Would you copy the full listing that follows without changing a thing?

Records for the task:

--------------------------------

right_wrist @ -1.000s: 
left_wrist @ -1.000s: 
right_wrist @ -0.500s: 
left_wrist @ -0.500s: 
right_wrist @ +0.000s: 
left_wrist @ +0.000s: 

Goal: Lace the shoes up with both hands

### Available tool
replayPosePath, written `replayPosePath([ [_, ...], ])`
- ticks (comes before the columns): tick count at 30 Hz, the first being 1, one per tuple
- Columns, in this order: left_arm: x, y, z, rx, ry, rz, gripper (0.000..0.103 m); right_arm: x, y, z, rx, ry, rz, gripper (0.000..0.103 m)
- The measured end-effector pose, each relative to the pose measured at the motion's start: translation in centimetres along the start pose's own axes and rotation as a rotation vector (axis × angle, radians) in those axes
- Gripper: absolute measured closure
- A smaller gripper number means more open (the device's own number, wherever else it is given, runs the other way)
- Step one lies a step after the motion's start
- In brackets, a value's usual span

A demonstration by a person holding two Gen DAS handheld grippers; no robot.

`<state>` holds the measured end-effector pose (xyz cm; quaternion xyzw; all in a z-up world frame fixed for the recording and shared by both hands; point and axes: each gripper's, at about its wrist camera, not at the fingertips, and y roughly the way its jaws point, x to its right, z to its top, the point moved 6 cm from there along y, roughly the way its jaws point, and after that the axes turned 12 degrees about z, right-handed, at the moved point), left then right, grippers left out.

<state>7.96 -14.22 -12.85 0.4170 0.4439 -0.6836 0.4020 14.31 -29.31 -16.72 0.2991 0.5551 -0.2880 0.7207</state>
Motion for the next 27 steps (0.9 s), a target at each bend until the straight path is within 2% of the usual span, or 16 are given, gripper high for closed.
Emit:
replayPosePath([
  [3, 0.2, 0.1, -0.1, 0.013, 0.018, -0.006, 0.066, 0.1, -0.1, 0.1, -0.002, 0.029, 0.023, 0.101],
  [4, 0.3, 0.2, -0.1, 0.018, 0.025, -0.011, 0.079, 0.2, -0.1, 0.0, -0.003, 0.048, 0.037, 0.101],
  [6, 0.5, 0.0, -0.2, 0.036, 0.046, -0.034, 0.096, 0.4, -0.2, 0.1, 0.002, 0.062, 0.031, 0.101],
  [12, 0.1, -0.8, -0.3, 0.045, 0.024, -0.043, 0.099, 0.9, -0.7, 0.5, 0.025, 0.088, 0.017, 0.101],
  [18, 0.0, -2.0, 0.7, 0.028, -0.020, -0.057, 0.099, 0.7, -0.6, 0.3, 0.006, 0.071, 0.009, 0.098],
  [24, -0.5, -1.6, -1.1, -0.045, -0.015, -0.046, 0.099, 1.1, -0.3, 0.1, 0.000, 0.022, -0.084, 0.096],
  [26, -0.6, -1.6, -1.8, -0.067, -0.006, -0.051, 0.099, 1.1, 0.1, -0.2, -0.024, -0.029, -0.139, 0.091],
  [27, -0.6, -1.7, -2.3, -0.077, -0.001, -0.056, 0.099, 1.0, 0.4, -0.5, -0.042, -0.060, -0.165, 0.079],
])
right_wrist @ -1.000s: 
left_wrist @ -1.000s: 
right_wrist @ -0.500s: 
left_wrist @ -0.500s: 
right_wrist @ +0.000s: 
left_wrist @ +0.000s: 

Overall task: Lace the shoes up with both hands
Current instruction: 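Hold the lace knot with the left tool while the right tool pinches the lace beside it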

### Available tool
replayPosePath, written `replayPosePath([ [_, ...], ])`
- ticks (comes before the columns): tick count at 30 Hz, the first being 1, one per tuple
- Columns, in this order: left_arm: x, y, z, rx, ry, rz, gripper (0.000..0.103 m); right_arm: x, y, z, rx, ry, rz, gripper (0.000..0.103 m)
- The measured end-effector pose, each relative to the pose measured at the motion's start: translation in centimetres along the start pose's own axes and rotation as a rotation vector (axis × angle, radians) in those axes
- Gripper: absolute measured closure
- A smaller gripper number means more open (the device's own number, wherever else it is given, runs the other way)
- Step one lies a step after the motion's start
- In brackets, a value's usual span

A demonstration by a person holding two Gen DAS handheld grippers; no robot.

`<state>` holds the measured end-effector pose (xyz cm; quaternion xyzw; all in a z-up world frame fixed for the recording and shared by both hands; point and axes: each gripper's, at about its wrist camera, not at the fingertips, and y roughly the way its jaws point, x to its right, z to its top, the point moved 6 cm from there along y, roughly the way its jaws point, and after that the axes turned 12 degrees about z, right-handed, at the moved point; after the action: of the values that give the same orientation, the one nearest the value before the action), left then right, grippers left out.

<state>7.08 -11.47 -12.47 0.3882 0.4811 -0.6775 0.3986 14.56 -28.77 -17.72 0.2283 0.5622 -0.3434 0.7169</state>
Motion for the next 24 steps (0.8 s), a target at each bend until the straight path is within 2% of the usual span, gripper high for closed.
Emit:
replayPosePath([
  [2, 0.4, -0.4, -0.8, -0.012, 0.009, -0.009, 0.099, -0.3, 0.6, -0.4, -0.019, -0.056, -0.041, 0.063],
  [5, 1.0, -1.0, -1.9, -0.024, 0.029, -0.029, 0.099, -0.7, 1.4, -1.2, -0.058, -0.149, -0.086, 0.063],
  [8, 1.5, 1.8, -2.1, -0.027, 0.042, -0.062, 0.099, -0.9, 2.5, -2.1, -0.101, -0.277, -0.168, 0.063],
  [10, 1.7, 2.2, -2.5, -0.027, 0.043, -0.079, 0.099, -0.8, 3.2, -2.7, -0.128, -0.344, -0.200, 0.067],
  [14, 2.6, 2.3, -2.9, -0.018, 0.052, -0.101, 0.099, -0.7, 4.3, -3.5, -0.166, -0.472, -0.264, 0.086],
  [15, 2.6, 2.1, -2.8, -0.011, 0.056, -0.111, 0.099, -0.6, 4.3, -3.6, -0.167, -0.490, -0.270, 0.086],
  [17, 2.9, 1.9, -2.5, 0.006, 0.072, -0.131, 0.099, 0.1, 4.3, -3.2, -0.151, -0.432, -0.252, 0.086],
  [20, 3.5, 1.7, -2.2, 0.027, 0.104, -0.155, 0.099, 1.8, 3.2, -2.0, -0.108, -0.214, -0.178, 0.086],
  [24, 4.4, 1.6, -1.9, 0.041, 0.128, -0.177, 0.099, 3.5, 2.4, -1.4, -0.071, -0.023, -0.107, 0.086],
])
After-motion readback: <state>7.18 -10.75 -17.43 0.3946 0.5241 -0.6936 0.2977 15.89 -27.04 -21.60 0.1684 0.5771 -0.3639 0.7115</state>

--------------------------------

Task solution:
right_wrist @ -1.000s: 
left_wrist @ -1.000s: 
right_wrist @ -0.500s: 
left_wrist @ -0.500s: 
right_wrist @ +0.000s: 
left_wrist @ +0.000s: 

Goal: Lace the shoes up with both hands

### Available tool
replayPosePath, written `replayPosePath([ [_, ...], ])`
- ticks (comes before the columns): tick count at 30 Hz, the first being 1, one per tuple
- Columns, in this order: left_arm: x, y, z, rx, ry, rz, gripper (0.000..0.103 m); right_arm: x, y, z, rx, ry, rz, gripper (0.000..0.103 m)
- The measured end-effector pose, each relative to the pose measured at the motion's start: translation in centimetres along the start pose's own axes and rotation as a rotation vector (axis × angle, radians) in those axes
- Gripper: absolute measured closure
- A smaller gripper number means more open (the device's own number, wherever else it is given, runs the other way)
- Step one lies a step after the motion's start
- In brackets, a value's usual span

A demonstration by a person holding two Gen DAS handheld grippers; no robot.

`<state>` holds the measured end-effector pose (xyz cm; quaternion xyzw; all in a z-up world frame fixed for the recording and shared by both hands; point and axes: each gripper's, at about its wrist camera, not at the fingertips, and y roughly the way its jaws point, x to its right, z to its top, the point moved 6 cm from there along y, roughly the way its jaws point, and after that the axes turned 12 degrees about z, right-handed, at the moved point), left then right, grippers left out.

<state>7.96 -14.22 -12.85 0.4170 0.4439 -0.6836 0.4020 14.31 -29.31 -16.72 0.2991 0.5551 -0.2880 0.7207</state>
Motion for the next 27 steps (0.9 s), a target at each bend until the straight path is within 2% of the usual span, or 16 are given, gripper high for closed.
Emit:
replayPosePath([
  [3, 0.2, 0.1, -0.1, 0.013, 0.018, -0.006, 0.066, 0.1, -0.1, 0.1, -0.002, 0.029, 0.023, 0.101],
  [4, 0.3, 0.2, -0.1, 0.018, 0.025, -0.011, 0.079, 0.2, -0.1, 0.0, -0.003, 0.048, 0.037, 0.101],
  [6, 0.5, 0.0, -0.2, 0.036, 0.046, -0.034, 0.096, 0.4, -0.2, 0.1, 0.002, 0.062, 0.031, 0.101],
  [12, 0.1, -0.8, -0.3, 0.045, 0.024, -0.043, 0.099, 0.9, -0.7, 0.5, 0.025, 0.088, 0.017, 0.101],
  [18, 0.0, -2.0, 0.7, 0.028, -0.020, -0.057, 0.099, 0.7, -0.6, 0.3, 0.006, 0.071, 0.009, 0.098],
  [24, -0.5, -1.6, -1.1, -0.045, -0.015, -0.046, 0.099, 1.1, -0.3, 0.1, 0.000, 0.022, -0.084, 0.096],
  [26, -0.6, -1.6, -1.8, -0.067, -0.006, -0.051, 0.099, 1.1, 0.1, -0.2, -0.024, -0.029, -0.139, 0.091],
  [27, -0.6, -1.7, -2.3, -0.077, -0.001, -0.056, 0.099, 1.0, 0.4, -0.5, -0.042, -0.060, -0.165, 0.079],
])
right_wrist @ -1.000s: 
left_wrist @ -1.000s: 
right_wrist @ -0.500s: 
left_wrist @ -0.500s: 
right_wrist @ +0.000s: 
left_wrist @ +0.000s: 

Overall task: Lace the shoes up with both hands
Current instruction: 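Hold the lace knot with the left tool while the right tool pinches the lace beside it
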
### Available tool
replayPosePath, written `replayPosePath([ [_, ...], ])`
- ticks (comes before the columns): tick count at 30 Hz, the first being 1, one per tuple
- Columns, in this order: left_arm: x, y, z, rx, ry, rz, gripper (0.000..0.103 m); right_arm: x, y, z, rx, ry, rz, gripper (0.000..0.103 m)
- The measured end-effector pose, each relative to the pose measured at the motion's start: translation in centimetres along the start pose's own axes and rotation as a rotation vector (axis × angle, radians) in those axes
- Gripper: absolute measured closure
- A smaller gripper number means more open (the device's own number, wherever else it is given, runs the other way)
- Step one lies a step after the motion's start
- In brackets, a value's usual span

A demonstration by a person holding two Gen DAS handheld grippers; no robot.

`<state>` holds the measured end-effector pose (xyz cm; quaternion xyzw; all in a z-up world frame fixed for the recording and shared by both hands; point and axes: each gripper's, at about its wrist camera, not at the fingertips, and y roughly the way its jaws point, x to its right, z to its top, the point moved 6 cm from there along y, roughly the way its jaws point, and after that the axes turned 12 degrees about z, right-handed, at the moved point; after the action: of the values that give the same orientation, the one nearest the value before the action), left then right, grippers left out.

<state>7.08 -11.47 -12.47 0.3882 0.4811 -0.6775 0.3986 14.56 -28.77 -17.72 0.2283 0.5622 -0.3434 0.7169</state>
Motion for the next 24 steps (0.8 s), a target at each bend until the straight path is within 2% of the usual span, gripper high for closed.
Emit:
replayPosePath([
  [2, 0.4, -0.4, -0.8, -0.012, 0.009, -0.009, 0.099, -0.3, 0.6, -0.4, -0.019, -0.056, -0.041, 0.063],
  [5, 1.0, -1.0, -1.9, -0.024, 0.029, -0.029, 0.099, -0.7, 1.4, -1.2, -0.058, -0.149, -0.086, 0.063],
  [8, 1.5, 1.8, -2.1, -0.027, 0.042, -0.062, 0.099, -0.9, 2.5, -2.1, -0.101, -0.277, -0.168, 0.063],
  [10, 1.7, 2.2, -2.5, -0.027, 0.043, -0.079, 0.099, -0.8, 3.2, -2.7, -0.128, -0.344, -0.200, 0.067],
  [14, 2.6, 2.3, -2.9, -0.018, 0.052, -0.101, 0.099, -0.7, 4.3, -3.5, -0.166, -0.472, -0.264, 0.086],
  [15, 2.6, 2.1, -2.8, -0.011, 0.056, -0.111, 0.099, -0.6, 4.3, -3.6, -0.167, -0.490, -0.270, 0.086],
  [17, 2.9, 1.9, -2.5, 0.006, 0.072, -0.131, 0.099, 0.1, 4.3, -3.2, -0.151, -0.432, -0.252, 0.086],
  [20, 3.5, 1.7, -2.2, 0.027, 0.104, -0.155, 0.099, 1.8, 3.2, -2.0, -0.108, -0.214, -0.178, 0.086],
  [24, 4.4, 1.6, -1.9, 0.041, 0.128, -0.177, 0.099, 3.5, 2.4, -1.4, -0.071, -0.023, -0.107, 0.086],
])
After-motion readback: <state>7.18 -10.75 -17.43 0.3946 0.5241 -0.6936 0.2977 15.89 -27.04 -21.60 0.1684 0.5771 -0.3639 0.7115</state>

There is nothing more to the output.